Please repeat exactly the line containing "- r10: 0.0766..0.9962" and each line after it in the records below, through the last.

Entries shown section start

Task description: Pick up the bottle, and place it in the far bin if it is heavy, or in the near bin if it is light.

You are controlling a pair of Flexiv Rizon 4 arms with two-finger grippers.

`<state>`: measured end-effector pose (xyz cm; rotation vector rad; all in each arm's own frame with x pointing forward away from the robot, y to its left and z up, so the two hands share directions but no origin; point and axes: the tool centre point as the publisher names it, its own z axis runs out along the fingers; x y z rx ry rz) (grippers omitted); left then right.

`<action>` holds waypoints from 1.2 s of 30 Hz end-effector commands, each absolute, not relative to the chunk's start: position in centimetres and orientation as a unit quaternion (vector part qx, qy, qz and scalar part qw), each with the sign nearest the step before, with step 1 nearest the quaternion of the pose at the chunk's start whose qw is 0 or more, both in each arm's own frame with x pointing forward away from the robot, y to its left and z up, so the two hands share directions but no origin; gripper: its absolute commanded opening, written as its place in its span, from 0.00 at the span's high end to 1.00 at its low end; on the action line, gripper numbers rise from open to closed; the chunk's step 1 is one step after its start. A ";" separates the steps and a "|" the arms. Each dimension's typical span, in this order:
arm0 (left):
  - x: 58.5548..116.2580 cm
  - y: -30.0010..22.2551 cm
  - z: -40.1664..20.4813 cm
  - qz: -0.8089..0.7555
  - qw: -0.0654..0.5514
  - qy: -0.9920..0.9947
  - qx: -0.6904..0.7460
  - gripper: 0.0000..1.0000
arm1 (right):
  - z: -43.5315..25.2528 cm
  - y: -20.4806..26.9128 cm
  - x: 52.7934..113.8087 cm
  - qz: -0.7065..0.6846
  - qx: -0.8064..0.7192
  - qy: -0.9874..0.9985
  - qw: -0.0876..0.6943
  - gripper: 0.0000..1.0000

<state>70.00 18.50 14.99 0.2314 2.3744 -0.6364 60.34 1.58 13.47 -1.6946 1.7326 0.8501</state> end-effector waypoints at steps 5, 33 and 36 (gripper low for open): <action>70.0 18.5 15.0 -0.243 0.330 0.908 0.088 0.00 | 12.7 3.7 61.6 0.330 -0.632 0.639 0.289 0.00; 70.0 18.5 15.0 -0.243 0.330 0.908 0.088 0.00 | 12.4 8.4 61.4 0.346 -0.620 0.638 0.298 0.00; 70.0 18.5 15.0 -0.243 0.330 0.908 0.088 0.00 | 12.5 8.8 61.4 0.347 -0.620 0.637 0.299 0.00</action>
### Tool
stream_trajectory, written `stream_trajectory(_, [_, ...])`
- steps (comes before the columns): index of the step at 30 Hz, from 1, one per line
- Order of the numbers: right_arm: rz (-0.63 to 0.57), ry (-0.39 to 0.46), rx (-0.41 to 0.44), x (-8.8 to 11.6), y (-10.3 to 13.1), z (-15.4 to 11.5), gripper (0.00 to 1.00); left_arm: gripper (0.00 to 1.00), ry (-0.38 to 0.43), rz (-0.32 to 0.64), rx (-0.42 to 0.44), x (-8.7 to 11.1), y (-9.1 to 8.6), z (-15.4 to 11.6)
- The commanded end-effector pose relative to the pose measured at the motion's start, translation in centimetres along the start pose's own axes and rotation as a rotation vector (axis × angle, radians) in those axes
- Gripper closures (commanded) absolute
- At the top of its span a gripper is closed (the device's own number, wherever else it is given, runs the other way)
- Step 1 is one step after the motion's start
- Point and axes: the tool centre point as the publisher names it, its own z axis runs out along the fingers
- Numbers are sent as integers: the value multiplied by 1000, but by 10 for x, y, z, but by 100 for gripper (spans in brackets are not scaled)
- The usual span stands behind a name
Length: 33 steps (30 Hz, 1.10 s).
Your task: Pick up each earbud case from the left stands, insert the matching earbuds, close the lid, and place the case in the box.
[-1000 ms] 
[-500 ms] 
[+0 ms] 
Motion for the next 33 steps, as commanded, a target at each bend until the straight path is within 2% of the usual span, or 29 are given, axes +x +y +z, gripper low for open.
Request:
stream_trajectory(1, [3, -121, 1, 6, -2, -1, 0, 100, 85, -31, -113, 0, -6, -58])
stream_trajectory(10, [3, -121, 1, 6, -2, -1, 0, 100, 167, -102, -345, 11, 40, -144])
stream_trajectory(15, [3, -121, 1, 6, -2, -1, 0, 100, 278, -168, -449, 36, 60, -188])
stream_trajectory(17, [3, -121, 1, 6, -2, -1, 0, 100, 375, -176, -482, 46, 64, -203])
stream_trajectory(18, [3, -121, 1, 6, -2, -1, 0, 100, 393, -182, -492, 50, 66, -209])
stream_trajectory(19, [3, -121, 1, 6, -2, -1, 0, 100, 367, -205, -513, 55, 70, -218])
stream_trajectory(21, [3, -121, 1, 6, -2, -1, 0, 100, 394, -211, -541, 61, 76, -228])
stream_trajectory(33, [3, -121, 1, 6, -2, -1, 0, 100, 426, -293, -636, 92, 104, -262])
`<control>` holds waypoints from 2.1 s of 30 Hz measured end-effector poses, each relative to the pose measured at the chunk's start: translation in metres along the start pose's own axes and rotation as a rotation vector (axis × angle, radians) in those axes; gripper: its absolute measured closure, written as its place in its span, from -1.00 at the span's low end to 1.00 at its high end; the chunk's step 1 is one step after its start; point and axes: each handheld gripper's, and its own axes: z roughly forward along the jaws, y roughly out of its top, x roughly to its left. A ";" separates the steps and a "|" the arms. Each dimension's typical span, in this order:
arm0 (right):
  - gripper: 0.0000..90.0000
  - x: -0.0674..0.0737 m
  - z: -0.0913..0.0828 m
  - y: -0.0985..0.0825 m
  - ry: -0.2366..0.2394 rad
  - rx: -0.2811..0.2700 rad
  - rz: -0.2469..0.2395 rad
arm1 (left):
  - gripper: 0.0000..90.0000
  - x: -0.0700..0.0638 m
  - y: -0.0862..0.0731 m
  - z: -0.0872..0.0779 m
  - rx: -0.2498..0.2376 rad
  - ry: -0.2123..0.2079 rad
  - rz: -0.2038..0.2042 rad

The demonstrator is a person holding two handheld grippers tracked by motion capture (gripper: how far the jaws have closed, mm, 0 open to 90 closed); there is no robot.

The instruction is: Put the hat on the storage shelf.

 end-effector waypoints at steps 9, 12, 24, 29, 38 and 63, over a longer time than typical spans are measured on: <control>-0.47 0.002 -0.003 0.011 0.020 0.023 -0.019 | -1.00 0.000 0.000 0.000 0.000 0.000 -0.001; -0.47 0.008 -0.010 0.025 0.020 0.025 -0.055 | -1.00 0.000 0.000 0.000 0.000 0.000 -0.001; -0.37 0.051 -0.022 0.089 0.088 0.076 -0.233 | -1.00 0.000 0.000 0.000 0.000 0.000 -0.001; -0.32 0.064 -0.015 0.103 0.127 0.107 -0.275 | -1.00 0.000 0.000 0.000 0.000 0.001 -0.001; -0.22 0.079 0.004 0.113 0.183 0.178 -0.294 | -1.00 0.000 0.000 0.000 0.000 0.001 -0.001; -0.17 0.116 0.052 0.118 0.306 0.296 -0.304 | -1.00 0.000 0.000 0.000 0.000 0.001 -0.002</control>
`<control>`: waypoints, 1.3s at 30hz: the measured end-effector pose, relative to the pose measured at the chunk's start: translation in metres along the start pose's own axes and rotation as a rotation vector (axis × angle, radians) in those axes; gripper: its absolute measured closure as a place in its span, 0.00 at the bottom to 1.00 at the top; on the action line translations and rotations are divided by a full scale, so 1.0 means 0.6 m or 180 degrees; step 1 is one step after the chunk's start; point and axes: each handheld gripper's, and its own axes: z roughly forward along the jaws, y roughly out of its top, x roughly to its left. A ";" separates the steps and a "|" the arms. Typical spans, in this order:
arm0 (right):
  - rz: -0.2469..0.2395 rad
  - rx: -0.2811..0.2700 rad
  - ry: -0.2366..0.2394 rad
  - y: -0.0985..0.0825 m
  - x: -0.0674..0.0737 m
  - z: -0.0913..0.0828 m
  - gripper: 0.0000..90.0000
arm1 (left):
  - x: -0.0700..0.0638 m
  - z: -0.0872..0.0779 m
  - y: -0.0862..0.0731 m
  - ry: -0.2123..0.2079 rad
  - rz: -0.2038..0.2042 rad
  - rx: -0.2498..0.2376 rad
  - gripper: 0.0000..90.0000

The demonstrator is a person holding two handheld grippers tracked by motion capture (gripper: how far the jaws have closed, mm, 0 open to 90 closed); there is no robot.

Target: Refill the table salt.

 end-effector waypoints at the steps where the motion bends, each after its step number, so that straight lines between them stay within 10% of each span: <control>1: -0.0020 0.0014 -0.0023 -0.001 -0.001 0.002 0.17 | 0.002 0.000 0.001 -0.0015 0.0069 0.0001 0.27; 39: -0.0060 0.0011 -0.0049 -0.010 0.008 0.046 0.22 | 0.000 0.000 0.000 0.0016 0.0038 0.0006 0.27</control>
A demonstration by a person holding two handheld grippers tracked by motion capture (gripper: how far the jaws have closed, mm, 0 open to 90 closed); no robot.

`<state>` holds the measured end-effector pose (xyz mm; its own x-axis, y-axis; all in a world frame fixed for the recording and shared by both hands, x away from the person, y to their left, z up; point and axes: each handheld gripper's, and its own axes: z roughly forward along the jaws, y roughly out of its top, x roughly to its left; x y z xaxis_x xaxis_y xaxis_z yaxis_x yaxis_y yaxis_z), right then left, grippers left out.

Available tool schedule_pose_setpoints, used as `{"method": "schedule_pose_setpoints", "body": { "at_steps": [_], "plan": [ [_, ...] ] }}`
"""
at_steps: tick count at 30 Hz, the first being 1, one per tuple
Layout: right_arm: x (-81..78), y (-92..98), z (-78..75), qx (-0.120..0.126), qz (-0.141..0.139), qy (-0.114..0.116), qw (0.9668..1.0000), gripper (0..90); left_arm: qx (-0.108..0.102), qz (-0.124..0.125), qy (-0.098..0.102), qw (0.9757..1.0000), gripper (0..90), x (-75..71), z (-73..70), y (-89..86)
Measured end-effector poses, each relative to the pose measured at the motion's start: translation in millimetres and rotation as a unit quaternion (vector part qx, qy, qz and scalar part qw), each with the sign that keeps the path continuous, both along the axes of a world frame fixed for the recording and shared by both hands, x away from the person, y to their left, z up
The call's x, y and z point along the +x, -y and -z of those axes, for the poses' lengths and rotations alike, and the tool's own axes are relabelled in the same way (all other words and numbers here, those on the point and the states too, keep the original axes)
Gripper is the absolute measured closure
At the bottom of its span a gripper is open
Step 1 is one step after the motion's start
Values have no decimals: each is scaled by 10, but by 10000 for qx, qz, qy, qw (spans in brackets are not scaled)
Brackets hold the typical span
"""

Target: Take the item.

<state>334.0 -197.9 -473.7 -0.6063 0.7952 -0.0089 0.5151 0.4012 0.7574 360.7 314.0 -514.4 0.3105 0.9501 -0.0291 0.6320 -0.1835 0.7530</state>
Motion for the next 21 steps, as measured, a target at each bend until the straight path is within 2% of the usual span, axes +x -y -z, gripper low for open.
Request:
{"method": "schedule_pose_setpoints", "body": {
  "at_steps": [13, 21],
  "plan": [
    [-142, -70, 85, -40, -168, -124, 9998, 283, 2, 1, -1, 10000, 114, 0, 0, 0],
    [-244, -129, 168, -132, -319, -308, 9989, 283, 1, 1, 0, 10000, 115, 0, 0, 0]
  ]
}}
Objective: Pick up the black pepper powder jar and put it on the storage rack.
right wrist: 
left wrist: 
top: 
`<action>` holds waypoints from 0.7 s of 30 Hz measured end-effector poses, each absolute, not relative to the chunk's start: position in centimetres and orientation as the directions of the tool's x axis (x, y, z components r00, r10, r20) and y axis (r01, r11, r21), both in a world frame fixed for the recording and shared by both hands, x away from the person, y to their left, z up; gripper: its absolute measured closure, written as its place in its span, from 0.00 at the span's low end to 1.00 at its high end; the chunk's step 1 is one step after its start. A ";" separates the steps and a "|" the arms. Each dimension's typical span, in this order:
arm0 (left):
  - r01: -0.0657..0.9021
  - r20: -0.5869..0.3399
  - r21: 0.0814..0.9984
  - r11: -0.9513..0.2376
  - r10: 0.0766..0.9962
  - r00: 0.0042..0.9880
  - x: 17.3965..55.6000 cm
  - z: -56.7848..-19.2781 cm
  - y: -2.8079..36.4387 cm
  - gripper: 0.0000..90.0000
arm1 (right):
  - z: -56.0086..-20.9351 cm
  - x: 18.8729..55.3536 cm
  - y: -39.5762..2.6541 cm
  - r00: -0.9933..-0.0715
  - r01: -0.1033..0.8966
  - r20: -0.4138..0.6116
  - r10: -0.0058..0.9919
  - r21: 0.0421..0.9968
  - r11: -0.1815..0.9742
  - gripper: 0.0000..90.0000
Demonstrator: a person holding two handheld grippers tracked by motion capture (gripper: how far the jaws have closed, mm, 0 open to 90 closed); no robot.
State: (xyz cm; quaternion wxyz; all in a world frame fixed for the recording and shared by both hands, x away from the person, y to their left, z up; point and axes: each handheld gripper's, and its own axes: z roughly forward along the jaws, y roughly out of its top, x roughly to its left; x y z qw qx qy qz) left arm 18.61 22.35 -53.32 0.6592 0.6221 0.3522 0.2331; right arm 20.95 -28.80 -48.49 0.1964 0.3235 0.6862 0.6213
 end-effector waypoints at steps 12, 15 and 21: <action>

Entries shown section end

- _Written answer_:
  - r10: 0.0766..0.9962
  - r00: 0.0042..0.9880
  - x: 17.3965..55.6000 cm
  - z: -56.7848..-19.2781 cm
  - y: -2.8079..36.4387 cm
  - gripper: 0.0000..90.0000
arm1 (right):
  - z: -56.0086..-20.9351 cm
  - x: 18.8729..55.3536 cm
  - y: -39.5762..2.6541 cm
  - r00: -0.9933..-0.0715
  - r01: -0.1033..0.8966
  - r20: -0.4138..0.6116
  - r10: -0.0058..0.9919
  - r21: 0.0421..0.9968
  - r11: -0.1815..0.9742
  - gripper: 0.0000..90.0000
Demonstrator: a person holding two handheld grippers tracked by motion capture (gripper: how far the jaws have closed, mm, 0 open to 90 closed); no robot.
State: (xyz cm; quaternion wxyz; all in a world frame fixed for the recording and shared by both hands, x away from the person, y to their left, z up; point and axes: each handheld gripper's, and its own axes: z roughly forward along the jaws, y roughly out of its top, x roughly to its left; x y z qw qx qy qz) left arm 18.61 22.35 -53.32 0.6592 0.6221 0.3522 0.2331; right arm 20.95 -28.80 -48.49 0.1964 0.3235 0.6862 0.6213
 end-effector waypoints at steps 12, 15 and 21: <action>

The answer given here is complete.